Vincent Faugier is president of aop Abricot de France, the association that connects 23 apricot growers and organisations across the country. Vincent has more than a quarter of a century’s experience in the fresh produce industry.
Please describe your current role in the fresh produce industry.
VF: As president of the French apricot producers organisation, I try to promote this product all over Europe and to bring back the different points of view on our strategy. The French producers are really dynamic. Apricot is currently having its season. It runs with the sun during the summertime and the new varieties allow the industry to work from June to September.
What have you learned recently as a result of your experience?
VF: During the course of this period I have noticed a very important evolution. French consumers are no longer connected to the producers. Until the Seventies they had at least one member of their family who lived or worked in the country and now that simply isn’t the case. People are out of touch with the season and the weather except when it comes to deciding where to go on holiday or what to wear.

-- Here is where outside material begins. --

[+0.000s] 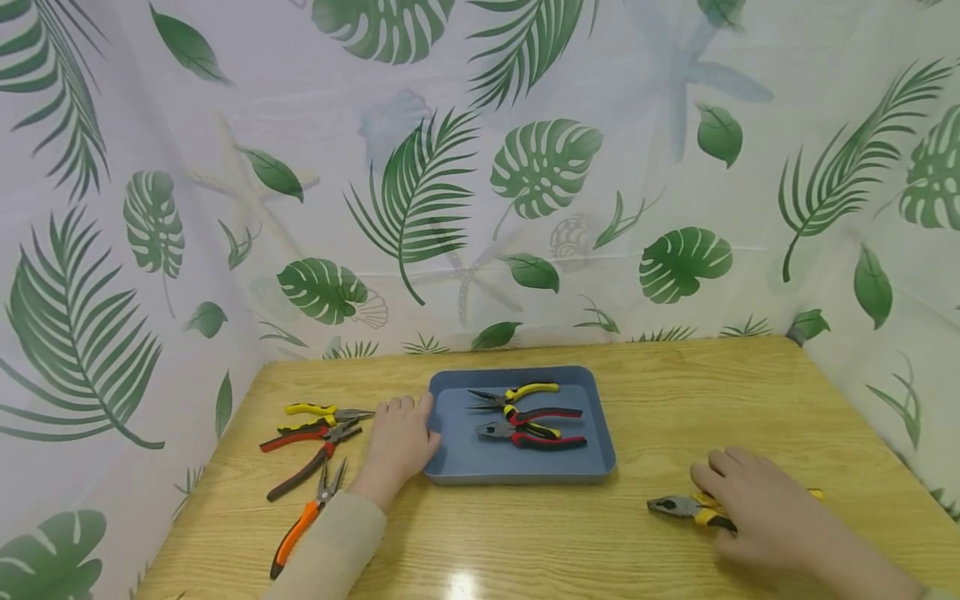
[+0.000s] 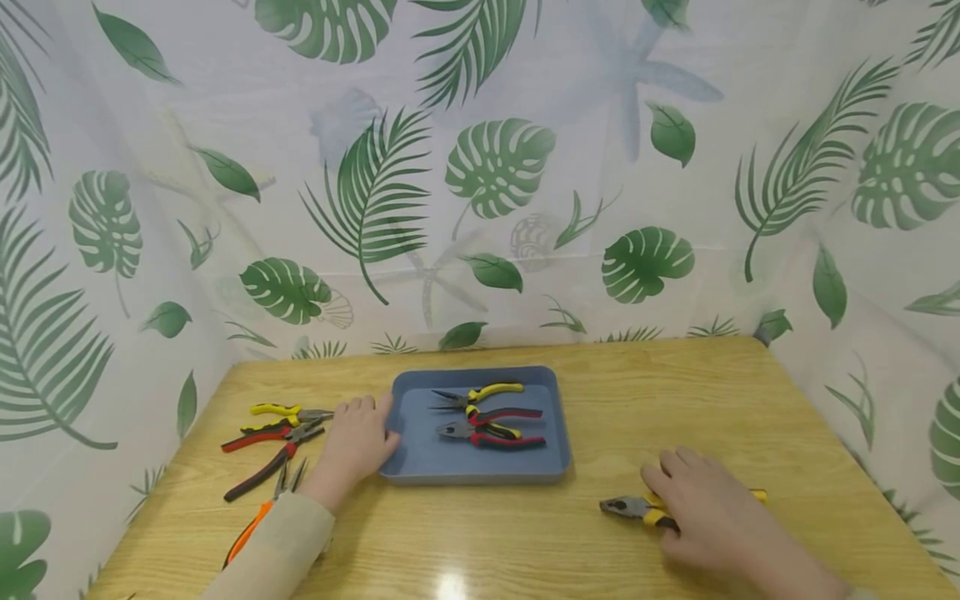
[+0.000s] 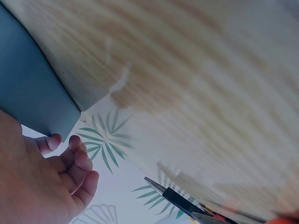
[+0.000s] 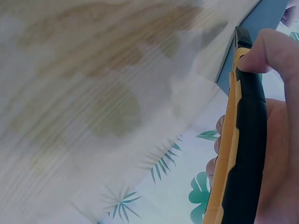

What are the greatest challenges you have found in your role?
VF: The real challenge is to help the producers to have the right variety at the right place and with the right way of working it, to obtain the best result for the consumers, who are very smart on advertising and publicity.
Apricots grow outside like all other agricultural products and they differ from year to year in terms of quality and quantity. That is the greatest challenge – to organise each season around this, the production difficulties and the consumer’s point of view through a very strict marketing organisation.
Apricot is a very mysterious fruit: the size, the colour, the taste have changed a lot in the last 20 years. And that is just the beginning when we look at the research done every year. Some French producers are involved in new varietal research, but it‘s rather difficult to forecast how a retailer will organise their apricot displays in the future. It should be like a tomato presentation, based on different colours (yellow, orange with or without red blush, red or white), sizes (small or big), tastes (sweet, with acidity or medium). The target of our organisation is to help the wholesalers, the retailers and supermarkets to integrate all these new products.
Who in the industry do you most admire?
VF: Instead of giving a list of growers who’ve impressed me during my professional life, I prefer to say that I am very proud of the producers in general. The fact is that the pace of life seems to be speeding up, but the life of trees and orchards are still going at the same speed, season after season, year after year. The producers are the only social category that is still living at the same speed as their trees.
Not only this but growers have the same way of thinking as gamblers. When a producer buys a tree and a variety, he is betting on his future and thinking about what kind of consumer is going to eat the apricot from this during the next 15 years. As the investment is very significant in the first four years, he should make the right choice if he wants to stay a long time in the business. The winner is the one who’s made the right choice. It is also the one who observes his trees all year long.
How do you see the future?
VF: The future is very open for our business, simply because our products, are, as we say in French, “alicament” (between food and medicine). The politicians around the world push the population to eat fruits and vegetables. It is, very often, a national policy for health. It is also important for each country to have production areas that are close to the cities, to avoid pollution and expensive transport costs.